# [Your objective]
Output everything in the data exactly, leaving the pictures out.

# [Stored data]
########

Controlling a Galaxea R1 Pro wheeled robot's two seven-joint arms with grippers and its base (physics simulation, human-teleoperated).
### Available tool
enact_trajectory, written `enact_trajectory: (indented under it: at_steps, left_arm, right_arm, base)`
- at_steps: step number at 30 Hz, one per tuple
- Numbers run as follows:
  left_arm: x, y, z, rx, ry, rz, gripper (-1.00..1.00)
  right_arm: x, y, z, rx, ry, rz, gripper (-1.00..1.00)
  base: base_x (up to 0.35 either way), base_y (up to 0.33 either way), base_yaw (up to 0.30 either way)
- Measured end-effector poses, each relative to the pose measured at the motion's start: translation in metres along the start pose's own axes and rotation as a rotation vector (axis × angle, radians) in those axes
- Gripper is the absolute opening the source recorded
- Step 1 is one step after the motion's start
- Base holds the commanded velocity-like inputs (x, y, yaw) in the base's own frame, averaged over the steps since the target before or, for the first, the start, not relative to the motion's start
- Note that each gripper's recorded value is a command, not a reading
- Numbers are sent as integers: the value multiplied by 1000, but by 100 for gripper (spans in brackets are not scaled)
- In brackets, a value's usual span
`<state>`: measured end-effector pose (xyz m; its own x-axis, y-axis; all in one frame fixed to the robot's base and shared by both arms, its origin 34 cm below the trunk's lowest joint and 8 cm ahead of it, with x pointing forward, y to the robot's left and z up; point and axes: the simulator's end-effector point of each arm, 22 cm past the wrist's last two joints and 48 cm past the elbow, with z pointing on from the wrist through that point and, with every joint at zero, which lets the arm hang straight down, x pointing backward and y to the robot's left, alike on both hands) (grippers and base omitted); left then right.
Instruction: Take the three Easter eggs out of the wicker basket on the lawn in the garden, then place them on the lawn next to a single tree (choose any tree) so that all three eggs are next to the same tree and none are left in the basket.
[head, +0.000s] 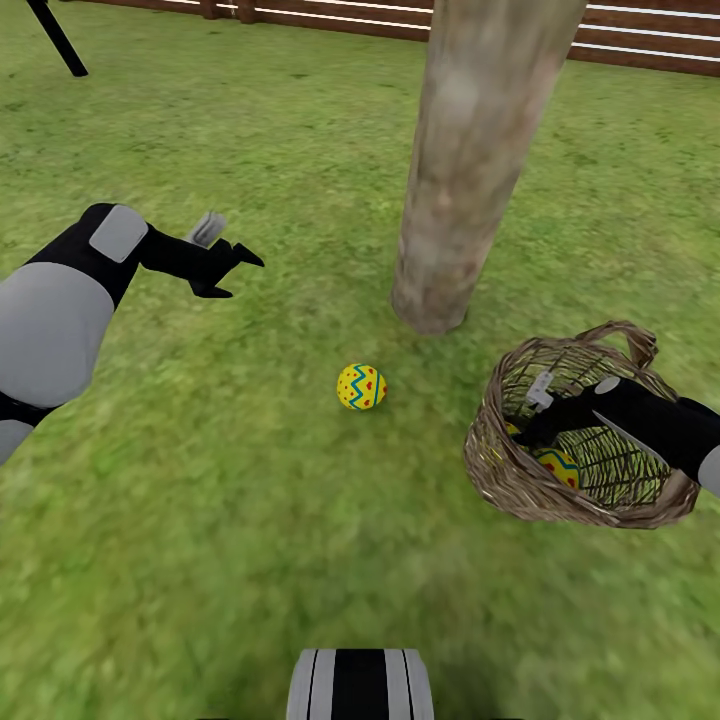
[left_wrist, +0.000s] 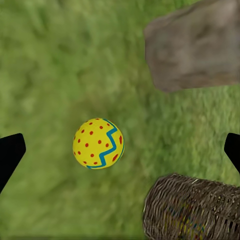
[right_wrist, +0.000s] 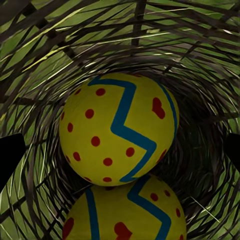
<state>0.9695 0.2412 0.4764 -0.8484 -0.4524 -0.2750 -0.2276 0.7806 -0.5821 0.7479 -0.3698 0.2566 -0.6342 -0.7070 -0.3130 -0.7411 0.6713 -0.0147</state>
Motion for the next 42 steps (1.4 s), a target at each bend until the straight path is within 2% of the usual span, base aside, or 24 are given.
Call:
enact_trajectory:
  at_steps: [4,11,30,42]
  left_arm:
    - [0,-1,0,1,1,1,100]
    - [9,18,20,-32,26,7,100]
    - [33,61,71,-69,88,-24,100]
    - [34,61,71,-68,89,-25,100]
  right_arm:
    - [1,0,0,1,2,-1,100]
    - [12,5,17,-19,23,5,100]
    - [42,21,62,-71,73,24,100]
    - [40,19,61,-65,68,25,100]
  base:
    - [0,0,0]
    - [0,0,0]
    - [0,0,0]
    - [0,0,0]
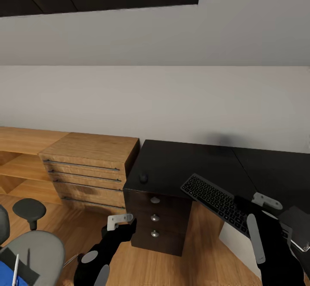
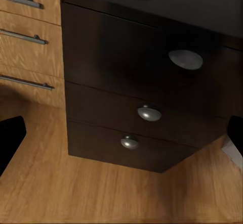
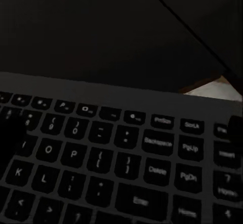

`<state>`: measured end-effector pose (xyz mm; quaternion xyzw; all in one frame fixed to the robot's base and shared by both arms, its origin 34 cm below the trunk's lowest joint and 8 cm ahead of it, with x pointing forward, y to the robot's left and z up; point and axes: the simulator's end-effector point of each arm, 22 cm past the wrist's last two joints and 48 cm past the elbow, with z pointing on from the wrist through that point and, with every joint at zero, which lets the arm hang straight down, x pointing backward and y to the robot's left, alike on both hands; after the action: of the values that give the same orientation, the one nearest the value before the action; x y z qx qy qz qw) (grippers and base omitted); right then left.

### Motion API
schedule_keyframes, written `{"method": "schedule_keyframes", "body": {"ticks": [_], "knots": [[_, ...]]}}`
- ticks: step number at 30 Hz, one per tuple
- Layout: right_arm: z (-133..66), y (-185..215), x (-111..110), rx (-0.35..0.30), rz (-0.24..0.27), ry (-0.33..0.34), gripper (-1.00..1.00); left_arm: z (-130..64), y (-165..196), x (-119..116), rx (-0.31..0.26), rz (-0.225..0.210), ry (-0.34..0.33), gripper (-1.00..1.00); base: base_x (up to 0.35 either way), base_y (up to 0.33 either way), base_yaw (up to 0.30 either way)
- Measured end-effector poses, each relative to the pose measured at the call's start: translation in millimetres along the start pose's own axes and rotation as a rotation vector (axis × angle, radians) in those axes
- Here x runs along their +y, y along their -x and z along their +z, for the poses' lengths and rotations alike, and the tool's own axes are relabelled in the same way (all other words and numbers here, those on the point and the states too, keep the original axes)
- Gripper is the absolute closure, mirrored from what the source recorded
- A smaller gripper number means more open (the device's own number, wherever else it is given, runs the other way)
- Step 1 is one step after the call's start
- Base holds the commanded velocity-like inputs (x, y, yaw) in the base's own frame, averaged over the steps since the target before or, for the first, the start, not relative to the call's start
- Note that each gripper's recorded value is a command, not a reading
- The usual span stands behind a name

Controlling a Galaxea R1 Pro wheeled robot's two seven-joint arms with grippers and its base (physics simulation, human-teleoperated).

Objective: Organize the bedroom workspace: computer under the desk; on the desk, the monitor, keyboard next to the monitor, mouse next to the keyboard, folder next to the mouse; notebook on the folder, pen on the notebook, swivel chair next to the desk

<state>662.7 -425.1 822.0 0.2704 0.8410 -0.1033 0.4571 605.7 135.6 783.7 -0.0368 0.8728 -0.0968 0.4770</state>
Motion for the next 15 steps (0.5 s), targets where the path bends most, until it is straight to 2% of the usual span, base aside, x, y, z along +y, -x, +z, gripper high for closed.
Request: {"method": "schedule_keyframes", "body": {"ticks": [8, 10, 15], "knots": [[-20.4, -10.2, 6.0, -0.01, 0.016, 0.018, -1.0, 0.2, -0.3, 0.1, 0.001, 0.0, 0.0, -1.0, -0.311, 0.0, 0.0], [-25.6, -19.6, 19.1, 0.004, 0.021, 0.04, -1.0, 0.2, -0.3, 0.2, 0.001, 0.001, 0.0, -1.0, -0.332, 0.0, 0.0], [-28.0, -24.1, 27.5, 0.011, 0.016, 0.054, -1.0, 0.2, -0.3, 0.2, 0.001, 0.002, 0.0, -1.0, -0.333, 0.0, 0.0]]}}
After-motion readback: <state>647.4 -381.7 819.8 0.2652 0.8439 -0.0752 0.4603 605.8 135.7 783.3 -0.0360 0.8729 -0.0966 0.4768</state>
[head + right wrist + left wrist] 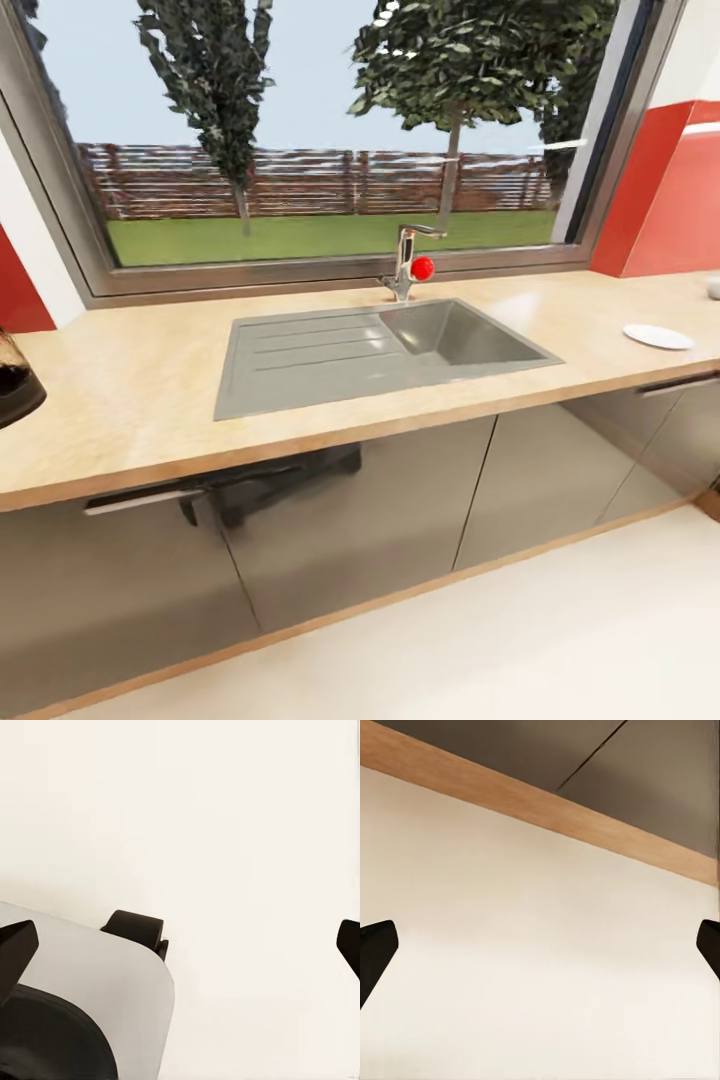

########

# [Reply to the task]
Controlling a Galaxea R1 Pro wheeled robot's two seven-joint arms with grippers and its base (physics simulation, human-teleoperated).
### Available tool
enact_trajectory, written `enact_trajectory: (indented under it: at_steps, left_arm, right_arm, base)`
- at_steps: step number at 30 Hz, one per tuple
- Numbers run as follows:
  left_arm: x, y, z, rx, ry, rz, gripper (-1.00..1.00)
  right_arm: x, y, z, rx, ry, rz, gripper (-1.00..1.00)
  base: base_x (up to 0.35 either way), base_y (up to 0.33 either way), base_yaw (up to 0.30 either way)
- Measured end-effector poses, each relative to the pose measured at the motion's start: translation in metres along the start pose's own axes and rotation as a rotation vector (axis × angle, radians) in those axes
- Gripper is the absolute opening the source recorded
- Step 1 is one step after the motion's start
- Base holds the commanded velocity-like inputs (x, y, yaw) in the base's own frame, averaged over the steps since the target before or, for the first, the start, not relative to the motion's start
- Note that each gripper's recorded value is a command, not a reading
- Numbers are sent as integers: the value multiplied by 1000, but by 100 for gripper (spans in brackets are not scaled)
- In brackets, a value's usual span
`<state>`: measured end-effector pose (xyz m; its own x-axis, y-axis; all in one frame fixed to the robot's base and shared by both arms, its origin 34 cm below the trunk's lowest joint and 8 cm ahead of it, with x pointing forward, y to the robot's left and z up; point and axes: the simulator's end-effector point of each arm, 22 cm past the wrist's last two joints and 48 cm past the elbow, with z pointing on from the wrist through that point and, with every joint at zero, which lets the arm hang straight down, x pointing backward and y to the robot's left, alike on both hands) (grippers and base omitted); left then right.
Instruction: Take the three Easter eggs out of the wicker basket on the lawn in the garden, then place them on the lawn next to a single tree (choose any tree) so that all three eggs are next to the same tree and none are left in the basket.
[head, +0.000s] 
[left_wrist, +0.000s] 
[right_wrist, +0.000s] 
<state>0.9695 0.2412 0.4764 -0.8484 -0.4524 -0.2750 -0.2276 0.7806 -0.5821 0.7479 -0.3698 0.2566 -0.6342 -0.7070 -0.3130 -0.7411 0.6713 -0.0147</state>
Motion for the next 42 steps (1.4 s), a target at each bend until the straight path is within 2% of the usual span, base aside, or 24 are given.
Call:
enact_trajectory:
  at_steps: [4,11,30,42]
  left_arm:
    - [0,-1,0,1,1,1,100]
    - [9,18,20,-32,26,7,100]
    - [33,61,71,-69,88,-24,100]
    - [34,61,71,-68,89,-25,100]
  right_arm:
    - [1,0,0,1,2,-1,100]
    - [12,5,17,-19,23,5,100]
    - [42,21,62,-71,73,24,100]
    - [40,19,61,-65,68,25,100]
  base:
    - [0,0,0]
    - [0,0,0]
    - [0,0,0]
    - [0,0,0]

`<state>`: measured end-effector pose (xyz mm; quaternion xyzw; all in one frame fixed to the robot's base and shared by both arms, its origin 34 cm below the trunk's lowest joint and 8 cm ahead of it, with x pointing forward, y to the robot's left and z up; point and axes: the simulator's end-effector point of each arm, 22 cm past the wrist's last two joints and 48 cm past the elbow, with z pointing on from the wrist through that point and, with every joint at zero, which lets the arm hang straight down, x pointing backward and y to the robot's left, alike on both hands; after the action: of the values that give the same orientation, the one nearest the value before the action; x y z qx qy qz qw) (grippers and base omitted); right then left.

### Motion API
schedule_keyframes, written `{"method": "schedule_keyframes", "body": {"ticks": [_], "knots": [[_, ...]]}}`
- ticks: step number at 30 Hz, one per tuple
- Layout: right_arm: z (-133..66), y (-185..215), x (-111..110), rx (-0.35..0.30), rz (-0.24..0.27), ry (-0.33..0.34), gripper (-1.00..1.00); left_arm: z (-130..64), y (-165..196), x (-119..116), rx (-0.31..0.26), rz (-0.225..0.210), ry (-0.34..0.33), gripper (-1.00..1.00); base: base_x (up to 0.35 either way), base_y (up to 0.33 either way), base_yaw (up to 0.30 either way)
- Measured end-effector poses, each relative to the pose measured at the call's start: translation in millimetres along the start pose's own axes and rotation as a rotation vector (axis × angle, radians) in those axes
- Here x runs along their +y, y along their -x and z along their +z, for the poses' lengths and rotations alike, and the tool's own axes are relabelled in the same way (all other words and numbers here, those on the point and the states too, keep the original axes)
- Gripper is the absolute closure, mirrored from what the source recorded
- A smaller gripper number means more open (the device's own number, wherever else it is given, runs the other way)
- Step 1 is one step after the call's start
- Base holds the commanded velocity-like inputs (x, y, yaw) in the base's own frame, averaged over the steps since the target before or, for the first, the start, not relative to the call's start
- Note that each gripper's recorded value is a command, not a reading
- The usual span stands behind a name

Controlling a Galaxea R1 Pro wheeled robot's two seven-joint arms with grippers and its base (physics simulation, human-teleoperated).

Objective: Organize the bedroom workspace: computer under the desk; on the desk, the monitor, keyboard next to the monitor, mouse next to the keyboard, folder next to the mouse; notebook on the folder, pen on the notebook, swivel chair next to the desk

<state>662.7 -425.1 822.0 0.2704 0.8410 -0.1033 0.4571 605.7 135.6 783.7 -0.0368 0.8728 -0.0968 0.4770</state>
Motion for the next 15 steps (0.5 s), targets where the path bends most, until it is straight to 2% of the usual span, base aside, x, y, z along +y, -x, +z, gripper high for closed.
Request: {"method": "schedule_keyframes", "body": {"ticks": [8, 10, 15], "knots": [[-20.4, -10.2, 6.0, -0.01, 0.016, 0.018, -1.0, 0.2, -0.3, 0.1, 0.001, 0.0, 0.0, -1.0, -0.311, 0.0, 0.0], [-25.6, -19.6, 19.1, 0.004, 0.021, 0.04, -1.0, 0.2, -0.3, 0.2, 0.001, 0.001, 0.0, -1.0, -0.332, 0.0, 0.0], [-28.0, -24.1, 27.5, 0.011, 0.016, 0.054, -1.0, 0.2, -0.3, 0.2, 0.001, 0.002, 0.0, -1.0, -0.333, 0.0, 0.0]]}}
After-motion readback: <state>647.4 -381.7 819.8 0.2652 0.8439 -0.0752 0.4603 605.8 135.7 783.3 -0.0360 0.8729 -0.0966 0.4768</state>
[head + right wrist + left wrist] 

The answer contains nothing more.